Please return each of the entries exactly, minus their pictures.

» Stored dataset items:
+===+

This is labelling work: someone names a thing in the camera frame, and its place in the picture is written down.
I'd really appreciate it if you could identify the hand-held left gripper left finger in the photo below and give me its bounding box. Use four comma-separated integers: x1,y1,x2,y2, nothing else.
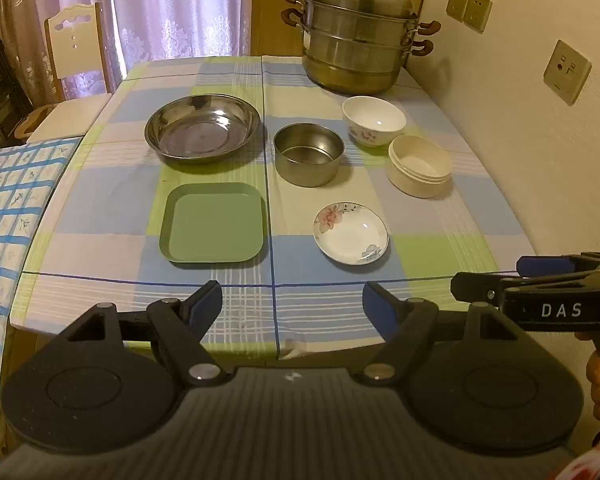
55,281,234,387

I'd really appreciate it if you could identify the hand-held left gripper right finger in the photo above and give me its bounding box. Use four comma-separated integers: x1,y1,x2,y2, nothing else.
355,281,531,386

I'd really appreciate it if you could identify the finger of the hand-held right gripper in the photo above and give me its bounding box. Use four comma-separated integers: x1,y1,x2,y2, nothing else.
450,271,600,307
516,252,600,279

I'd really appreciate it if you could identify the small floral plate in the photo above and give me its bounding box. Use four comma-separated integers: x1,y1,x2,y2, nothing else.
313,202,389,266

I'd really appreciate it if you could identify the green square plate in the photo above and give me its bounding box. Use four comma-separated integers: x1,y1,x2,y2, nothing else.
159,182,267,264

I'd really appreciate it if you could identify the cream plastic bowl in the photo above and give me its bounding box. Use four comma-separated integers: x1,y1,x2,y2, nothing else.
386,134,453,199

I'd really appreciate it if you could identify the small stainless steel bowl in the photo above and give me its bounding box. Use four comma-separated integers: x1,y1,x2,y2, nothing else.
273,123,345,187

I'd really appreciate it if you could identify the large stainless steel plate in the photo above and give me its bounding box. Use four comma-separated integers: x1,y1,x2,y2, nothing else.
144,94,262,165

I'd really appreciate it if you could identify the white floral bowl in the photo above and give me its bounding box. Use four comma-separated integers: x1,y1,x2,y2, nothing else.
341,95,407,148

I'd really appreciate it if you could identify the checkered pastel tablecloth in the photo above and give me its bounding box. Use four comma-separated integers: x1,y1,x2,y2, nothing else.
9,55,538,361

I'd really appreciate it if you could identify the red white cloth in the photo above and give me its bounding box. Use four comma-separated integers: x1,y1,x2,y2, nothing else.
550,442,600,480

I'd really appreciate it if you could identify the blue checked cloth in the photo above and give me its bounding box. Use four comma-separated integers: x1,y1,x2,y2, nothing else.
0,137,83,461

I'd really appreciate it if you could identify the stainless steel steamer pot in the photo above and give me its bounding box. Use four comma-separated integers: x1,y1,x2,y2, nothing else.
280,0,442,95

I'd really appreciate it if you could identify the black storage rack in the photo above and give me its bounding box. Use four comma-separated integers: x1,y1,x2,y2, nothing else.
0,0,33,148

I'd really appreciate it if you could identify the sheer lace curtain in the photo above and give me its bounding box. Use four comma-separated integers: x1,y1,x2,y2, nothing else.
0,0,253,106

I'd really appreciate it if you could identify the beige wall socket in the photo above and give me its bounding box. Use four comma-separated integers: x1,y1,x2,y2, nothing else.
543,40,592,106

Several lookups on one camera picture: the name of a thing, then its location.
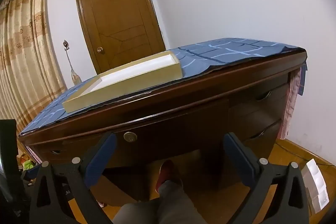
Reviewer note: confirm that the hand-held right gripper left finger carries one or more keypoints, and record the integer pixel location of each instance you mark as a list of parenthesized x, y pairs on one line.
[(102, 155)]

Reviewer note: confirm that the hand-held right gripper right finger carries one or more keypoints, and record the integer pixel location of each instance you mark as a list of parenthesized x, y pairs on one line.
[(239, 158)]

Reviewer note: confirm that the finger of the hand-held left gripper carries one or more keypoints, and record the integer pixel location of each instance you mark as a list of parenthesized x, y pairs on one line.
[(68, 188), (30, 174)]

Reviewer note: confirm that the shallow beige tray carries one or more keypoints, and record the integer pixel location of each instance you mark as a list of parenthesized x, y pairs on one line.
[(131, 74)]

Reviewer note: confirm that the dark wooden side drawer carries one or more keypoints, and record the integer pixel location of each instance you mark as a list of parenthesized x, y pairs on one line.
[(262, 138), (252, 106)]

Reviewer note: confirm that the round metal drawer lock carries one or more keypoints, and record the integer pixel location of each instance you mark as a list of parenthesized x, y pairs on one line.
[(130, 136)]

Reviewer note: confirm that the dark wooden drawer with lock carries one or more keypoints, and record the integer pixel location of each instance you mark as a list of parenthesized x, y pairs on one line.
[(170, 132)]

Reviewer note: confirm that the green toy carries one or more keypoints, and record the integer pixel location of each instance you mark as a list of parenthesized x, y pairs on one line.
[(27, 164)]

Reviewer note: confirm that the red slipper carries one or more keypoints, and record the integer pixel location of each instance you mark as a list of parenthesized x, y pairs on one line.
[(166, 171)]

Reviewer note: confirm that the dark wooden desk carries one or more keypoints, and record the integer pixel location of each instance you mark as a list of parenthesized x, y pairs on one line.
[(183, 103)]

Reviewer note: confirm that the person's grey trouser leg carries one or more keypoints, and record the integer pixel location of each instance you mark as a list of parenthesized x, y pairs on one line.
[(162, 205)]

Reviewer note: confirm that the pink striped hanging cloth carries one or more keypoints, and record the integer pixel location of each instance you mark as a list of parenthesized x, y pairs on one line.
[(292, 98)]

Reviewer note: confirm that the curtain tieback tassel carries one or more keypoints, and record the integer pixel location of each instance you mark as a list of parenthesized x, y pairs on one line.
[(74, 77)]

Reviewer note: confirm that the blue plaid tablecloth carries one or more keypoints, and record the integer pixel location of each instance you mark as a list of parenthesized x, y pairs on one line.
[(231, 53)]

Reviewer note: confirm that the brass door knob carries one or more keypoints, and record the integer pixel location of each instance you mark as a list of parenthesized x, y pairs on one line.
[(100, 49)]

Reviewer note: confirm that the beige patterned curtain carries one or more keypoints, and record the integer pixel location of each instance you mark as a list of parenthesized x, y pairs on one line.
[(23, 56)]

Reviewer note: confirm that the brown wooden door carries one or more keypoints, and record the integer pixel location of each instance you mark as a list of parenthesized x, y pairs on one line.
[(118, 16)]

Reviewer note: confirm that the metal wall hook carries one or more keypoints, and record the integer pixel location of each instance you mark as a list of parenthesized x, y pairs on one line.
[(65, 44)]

+===+

» WRITTEN RESPONSE:
This is labelling work: someone names a thing in the camera frame, and its place in the picture is written down.
I'd really appreciate it if you could identify the hand-held left gripper left finger in the photo below and give me its bounding box. Use four comma-separated integers: x1,y1,x2,y2, nothing else.
55,281,234,387

I'd really appreciate it if you could identify the hand-held left gripper right finger in the photo above and give me its bounding box. Use four comma-separated integers: x1,y1,x2,y2, nothing else.
355,281,531,386

I'd really appreciate it if you could identify the finger of the hand-held right gripper in the photo above and give me its bounding box. Use four comma-separated integers: x1,y1,x2,y2, nothing else.
450,271,600,307
516,252,600,279

I'd really appreciate it if you could identify the small floral plate in the photo above and give me its bounding box. Use four comma-separated integers: x1,y1,x2,y2, nothing else.
313,202,389,266

I'd really appreciate it if you could identify the green square plate in the photo above and give me its bounding box. Use four comma-separated integers: x1,y1,x2,y2, nothing else.
159,182,267,264

I'd really appreciate it if you could identify the cream plastic bowl in the photo above and give me its bounding box. Use four comma-separated integers: x1,y1,x2,y2, nothing else.
386,134,453,199

I'd really appreciate it if you could identify the small stainless steel bowl in the photo above and give me its bounding box. Use four comma-separated integers: x1,y1,x2,y2, nothing else.
273,123,345,187

I'd really appreciate it if you could identify the large stainless steel plate in the photo above and give me its bounding box. Use four comma-separated integers: x1,y1,x2,y2, nothing else.
144,94,262,165

I'd really appreciate it if you could identify the white floral bowl in the photo above and give me its bounding box. Use four comma-separated integers: x1,y1,x2,y2, nothing else.
341,95,407,148

I'd really appreciate it if you could identify the checkered pastel tablecloth in the photo above and give me its bounding box. Use four comma-separated integers: x1,y1,x2,y2, nothing else.
9,55,538,361

I'd really appreciate it if you could identify the red white cloth in the photo above and give me its bounding box. Use four comma-separated integers: x1,y1,x2,y2, nothing else.
550,442,600,480

I'd really appreciate it if you could identify the blue checked cloth in the photo above and give me its bounding box. Use four comma-separated integers: x1,y1,x2,y2, nothing else.
0,137,83,461

I'd really appreciate it if you could identify the stainless steel steamer pot in the photo above and give me its bounding box. Use four comma-separated integers: x1,y1,x2,y2, nothing else.
280,0,442,95

I'd really appreciate it if you could identify the black storage rack in the photo above and give me its bounding box. Use four comma-separated integers: x1,y1,x2,y2, nothing else.
0,0,33,148

I'd really appreciate it if you could identify the sheer lace curtain in the photo above and give me its bounding box. Use four comma-separated integers: x1,y1,x2,y2, nothing else.
0,0,253,106

I'd really appreciate it if you could identify the beige wall socket in the photo above and give me its bounding box. Use four comma-separated integers: x1,y1,x2,y2, nothing else.
543,40,592,106

Several lookups on one camera picture: the name of a thing, then its location.
Reviewer note: confirm that the hand-held right gripper left finger carries one or more keypoints, and record the integer pixel location of each instance you mark as a list of parenthesized x, y pairs on one line.
[(102, 155)]

Reviewer note: confirm that the hand-held right gripper right finger carries one or more keypoints, and record the integer pixel location of each instance you mark as a list of parenthesized x, y pairs on one line.
[(239, 158)]

Reviewer note: confirm that the finger of the hand-held left gripper carries one or more keypoints, and record the integer pixel location of each instance you mark as a list of parenthesized x, y pairs on one line.
[(68, 188), (30, 174)]

Reviewer note: confirm that the shallow beige tray carries one or more keypoints, and record the integer pixel location of each instance you mark as a list of parenthesized x, y pairs on one line.
[(131, 74)]

Reviewer note: confirm that the dark wooden side drawer carries one or more keypoints, and record the integer pixel location of each instance you mark as a list of parenthesized x, y pairs on one line.
[(262, 138), (252, 106)]

Reviewer note: confirm that the round metal drawer lock carries one or more keypoints, and record the integer pixel location of each instance you mark as a list of parenthesized x, y pairs on one line.
[(130, 136)]

Reviewer note: confirm that the dark wooden drawer with lock carries one or more keypoints, and record the integer pixel location of each instance you mark as a list of parenthesized x, y pairs on one line.
[(170, 132)]

Reviewer note: confirm that the green toy carries one or more keypoints, and record the integer pixel location of each instance you mark as a list of parenthesized x, y pairs on one line.
[(27, 164)]

Reviewer note: confirm that the red slipper carries one or more keypoints, and record the integer pixel location of each instance you mark as a list of parenthesized x, y pairs on one line.
[(166, 171)]

Reviewer note: confirm that the dark wooden desk carries one or more keypoints, and record the integer pixel location of each instance you mark as a list of parenthesized x, y pairs on one line.
[(183, 103)]

Reviewer note: confirm that the person's grey trouser leg carries one or more keypoints, and record the integer pixel location of each instance you mark as a list of parenthesized x, y pairs on one line.
[(162, 205)]

Reviewer note: confirm that the pink striped hanging cloth carries one or more keypoints, and record the integer pixel location of each instance you mark as a list of parenthesized x, y pairs on one line.
[(292, 98)]

Reviewer note: confirm that the curtain tieback tassel carries one or more keypoints, and record the integer pixel location of each instance you mark as a list of parenthesized x, y pairs on one line.
[(74, 77)]

Reviewer note: confirm that the blue plaid tablecloth carries one or more keypoints, and record the integer pixel location of each instance you mark as a list of parenthesized x, y pairs on one line.
[(231, 53)]

Reviewer note: confirm that the brass door knob carries one or more keypoints, and record the integer pixel location of each instance you mark as a list of parenthesized x, y pairs on one line.
[(100, 49)]

Reviewer note: confirm that the beige patterned curtain carries one or more keypoints, and record the integer pixel location of each instance you mark as a list of parenthesized x, y pairs on one line.
[(23, 56)]

Reviewer note: confirm that the brown wooden door carries one or more keypoints, and record the integer pixel location of each instance you mark as a list of parenthesized x, y pairs on one line.
[(118, 16)]

Reviewer note: confirm that the metal wall hook carries one or more keypoints, and record the integer pixel location of each instance you mark as a list of parenthesized x, y pairs on one line.
[(65, 44)]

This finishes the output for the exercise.